Starting at the first line of the entries below, output every line exactly, up to and including the line with "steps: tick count".

DATASET EXTRACT Start Marker

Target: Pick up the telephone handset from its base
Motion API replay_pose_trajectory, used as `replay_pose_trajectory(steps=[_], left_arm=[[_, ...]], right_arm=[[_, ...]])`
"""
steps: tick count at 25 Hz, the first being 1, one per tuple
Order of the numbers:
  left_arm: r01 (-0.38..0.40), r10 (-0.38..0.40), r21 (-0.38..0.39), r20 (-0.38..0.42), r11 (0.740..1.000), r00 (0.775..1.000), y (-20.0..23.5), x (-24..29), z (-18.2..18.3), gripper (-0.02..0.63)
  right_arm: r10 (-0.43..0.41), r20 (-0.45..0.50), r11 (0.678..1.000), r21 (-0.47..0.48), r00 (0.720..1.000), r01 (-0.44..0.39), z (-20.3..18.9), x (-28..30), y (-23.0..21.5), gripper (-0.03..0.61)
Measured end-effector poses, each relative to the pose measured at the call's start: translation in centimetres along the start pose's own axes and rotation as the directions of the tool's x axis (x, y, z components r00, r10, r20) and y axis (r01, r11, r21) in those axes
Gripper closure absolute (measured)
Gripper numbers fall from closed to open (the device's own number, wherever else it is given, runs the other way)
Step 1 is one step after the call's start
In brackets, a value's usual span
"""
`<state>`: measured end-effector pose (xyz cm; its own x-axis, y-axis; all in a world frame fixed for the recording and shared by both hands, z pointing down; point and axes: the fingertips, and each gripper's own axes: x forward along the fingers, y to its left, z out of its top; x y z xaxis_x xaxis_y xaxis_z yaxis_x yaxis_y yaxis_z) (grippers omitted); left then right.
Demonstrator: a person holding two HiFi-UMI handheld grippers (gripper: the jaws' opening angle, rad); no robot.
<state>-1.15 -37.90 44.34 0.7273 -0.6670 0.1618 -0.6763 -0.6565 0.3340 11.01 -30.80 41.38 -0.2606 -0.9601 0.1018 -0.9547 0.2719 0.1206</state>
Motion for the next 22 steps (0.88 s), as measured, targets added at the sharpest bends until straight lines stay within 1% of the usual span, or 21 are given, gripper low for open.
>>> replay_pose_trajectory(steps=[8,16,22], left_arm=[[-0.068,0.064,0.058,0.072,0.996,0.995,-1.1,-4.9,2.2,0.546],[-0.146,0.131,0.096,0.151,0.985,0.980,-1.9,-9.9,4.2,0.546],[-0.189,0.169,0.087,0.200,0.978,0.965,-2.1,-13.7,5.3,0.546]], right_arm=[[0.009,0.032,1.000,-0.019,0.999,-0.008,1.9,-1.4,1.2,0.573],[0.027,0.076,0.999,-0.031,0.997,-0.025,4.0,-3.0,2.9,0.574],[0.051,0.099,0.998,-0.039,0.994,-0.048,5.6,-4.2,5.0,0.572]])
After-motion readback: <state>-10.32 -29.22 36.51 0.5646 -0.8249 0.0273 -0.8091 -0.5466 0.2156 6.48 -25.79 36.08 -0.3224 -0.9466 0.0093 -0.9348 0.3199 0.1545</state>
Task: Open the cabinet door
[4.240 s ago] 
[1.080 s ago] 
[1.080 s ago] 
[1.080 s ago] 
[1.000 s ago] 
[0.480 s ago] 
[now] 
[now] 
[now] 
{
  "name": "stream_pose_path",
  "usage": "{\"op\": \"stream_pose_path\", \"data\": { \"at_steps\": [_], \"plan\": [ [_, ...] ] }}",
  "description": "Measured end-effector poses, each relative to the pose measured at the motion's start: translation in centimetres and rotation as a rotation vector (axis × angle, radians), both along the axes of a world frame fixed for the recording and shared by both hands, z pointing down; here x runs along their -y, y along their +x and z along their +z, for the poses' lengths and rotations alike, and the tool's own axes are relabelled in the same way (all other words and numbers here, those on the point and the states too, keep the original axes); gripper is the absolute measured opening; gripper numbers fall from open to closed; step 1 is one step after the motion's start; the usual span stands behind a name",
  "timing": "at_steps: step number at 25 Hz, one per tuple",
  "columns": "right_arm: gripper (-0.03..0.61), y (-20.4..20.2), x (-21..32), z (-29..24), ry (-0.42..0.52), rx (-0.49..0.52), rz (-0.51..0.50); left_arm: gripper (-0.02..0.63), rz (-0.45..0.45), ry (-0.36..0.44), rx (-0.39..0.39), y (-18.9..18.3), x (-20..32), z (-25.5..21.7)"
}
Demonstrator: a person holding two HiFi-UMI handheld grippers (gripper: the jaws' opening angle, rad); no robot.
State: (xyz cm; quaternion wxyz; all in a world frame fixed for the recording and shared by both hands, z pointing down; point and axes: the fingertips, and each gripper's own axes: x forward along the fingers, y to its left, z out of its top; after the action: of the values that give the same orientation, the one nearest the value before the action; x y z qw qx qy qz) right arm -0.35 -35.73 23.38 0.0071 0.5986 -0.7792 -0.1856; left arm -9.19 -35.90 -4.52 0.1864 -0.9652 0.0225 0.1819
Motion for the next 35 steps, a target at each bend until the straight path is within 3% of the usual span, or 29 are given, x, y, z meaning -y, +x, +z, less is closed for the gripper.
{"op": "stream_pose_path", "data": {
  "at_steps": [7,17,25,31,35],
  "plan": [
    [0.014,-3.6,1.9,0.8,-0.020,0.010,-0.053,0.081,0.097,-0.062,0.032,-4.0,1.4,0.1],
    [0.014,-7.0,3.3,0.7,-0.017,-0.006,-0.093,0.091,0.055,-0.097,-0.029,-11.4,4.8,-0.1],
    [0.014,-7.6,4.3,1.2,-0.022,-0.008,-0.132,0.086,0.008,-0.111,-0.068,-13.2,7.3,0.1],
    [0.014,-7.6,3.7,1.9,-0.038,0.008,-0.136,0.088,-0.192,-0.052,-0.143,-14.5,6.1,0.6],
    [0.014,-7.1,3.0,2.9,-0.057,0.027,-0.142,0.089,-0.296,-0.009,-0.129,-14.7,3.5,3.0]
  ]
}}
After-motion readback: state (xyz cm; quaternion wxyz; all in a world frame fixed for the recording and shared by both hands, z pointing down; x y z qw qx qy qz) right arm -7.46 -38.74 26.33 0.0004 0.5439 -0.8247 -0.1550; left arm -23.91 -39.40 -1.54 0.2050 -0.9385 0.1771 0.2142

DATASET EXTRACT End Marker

RESULT OF THIS TASK >>
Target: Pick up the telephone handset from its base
Motion API replay_pose_trajectory, used as `replay_pose_trajectory(steps=[_], left_arm=[[_, ...]], right_arm=[[_, ...]])`
"""
steps: tick count at 25 Hz, the first being 1, one per tuple

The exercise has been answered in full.